**PROMPT**: Copy each line of the data that has "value" in it.

**DATASET CONTENT**:
++++++++++
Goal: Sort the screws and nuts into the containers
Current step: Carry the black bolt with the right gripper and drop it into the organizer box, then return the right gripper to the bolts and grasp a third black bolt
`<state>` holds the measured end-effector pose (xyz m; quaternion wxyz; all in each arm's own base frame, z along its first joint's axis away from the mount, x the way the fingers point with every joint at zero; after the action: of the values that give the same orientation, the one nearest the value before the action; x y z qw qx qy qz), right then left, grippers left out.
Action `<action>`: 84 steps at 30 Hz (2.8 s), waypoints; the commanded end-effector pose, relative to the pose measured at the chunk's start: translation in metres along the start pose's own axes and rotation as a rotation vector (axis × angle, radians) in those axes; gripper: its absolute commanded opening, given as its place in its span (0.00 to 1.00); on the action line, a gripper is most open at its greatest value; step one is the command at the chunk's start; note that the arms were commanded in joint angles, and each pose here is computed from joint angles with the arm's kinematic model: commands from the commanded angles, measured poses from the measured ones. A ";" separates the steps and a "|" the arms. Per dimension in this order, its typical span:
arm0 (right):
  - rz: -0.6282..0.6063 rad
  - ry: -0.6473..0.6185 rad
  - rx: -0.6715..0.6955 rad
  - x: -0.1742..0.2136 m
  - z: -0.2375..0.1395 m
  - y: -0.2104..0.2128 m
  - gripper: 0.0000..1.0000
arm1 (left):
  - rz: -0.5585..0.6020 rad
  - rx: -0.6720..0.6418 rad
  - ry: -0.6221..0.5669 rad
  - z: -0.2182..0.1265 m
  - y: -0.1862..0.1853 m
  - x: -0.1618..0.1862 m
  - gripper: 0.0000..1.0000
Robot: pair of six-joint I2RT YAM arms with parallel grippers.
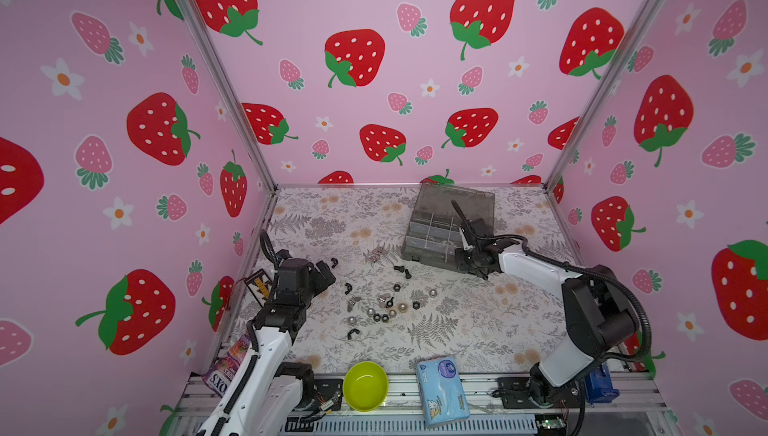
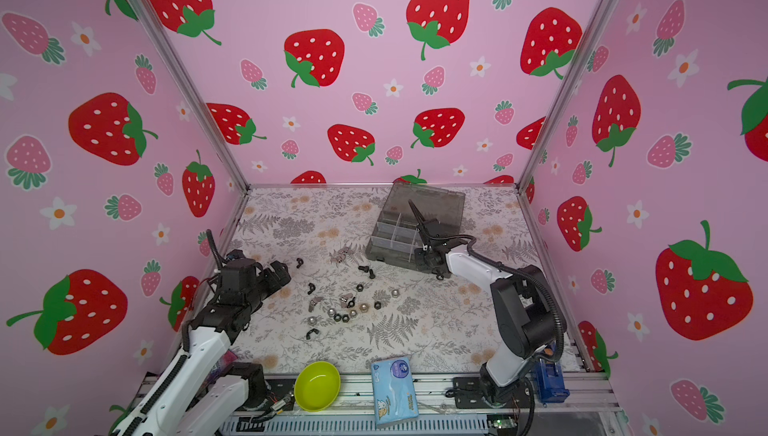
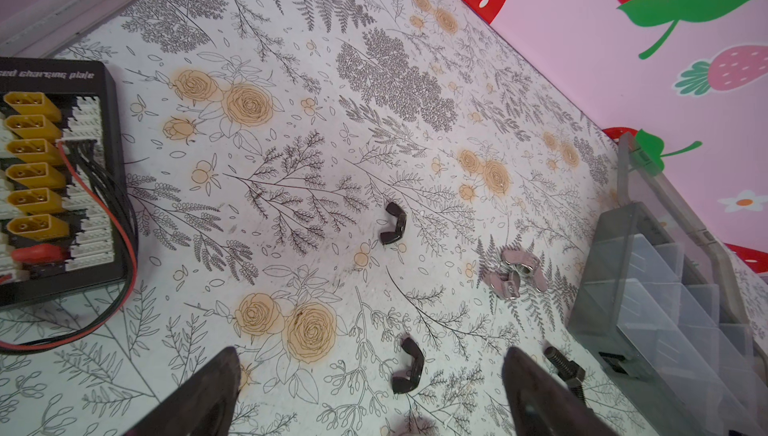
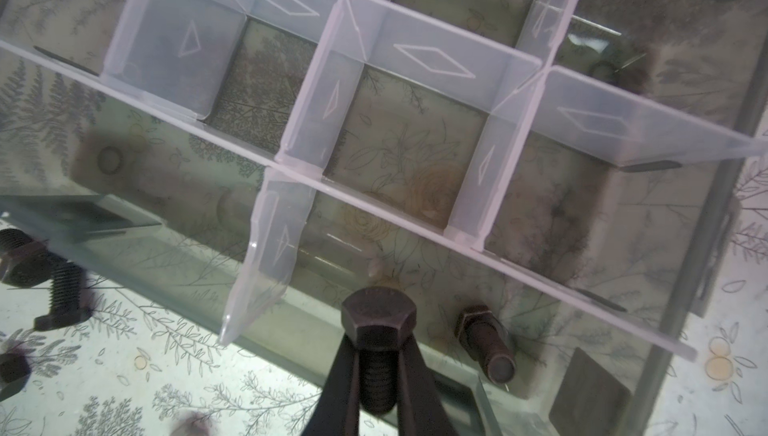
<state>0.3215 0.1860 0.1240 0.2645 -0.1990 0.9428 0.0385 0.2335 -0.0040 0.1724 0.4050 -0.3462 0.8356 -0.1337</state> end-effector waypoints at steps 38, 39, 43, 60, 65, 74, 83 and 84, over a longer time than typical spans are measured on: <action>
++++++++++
**ANSWER SECTION**:
`<state>` holds the measured end-effector pose (xyz m; quaternion wxyz; all in each arm's own base frame, z along its first joint's axis away from the mount, x the way the fingers point with every joint at zero; after the action: of the values that give the same orientation, the one nearest the value before the action; x y z qw qx qy qz), right then left, grippers left out.
Action `<action>`: 84 steps at 30 Hz (2.8 s), waypoints; the commanded end-effector pose, relative to the pose measured at the chunk's start: translation in metres along the start pose's own axes and rotation as a rotation vector (axis × angle, radians) in those axes; gripper: its absolute commanded opening, given as its place in its span (0.00 to 1.00); on the action line, a gripper is most open at its greatest value; step one is the command at the chunk's start; note that the arms were commanded in joint angles, and each pose here is computed from joint angles with the arm's kinematic model: commands from the commanded angles, measured poses from the measured ones. A ";" separates the steps and a "|" the arms. Per dimension in this order, its typical span:

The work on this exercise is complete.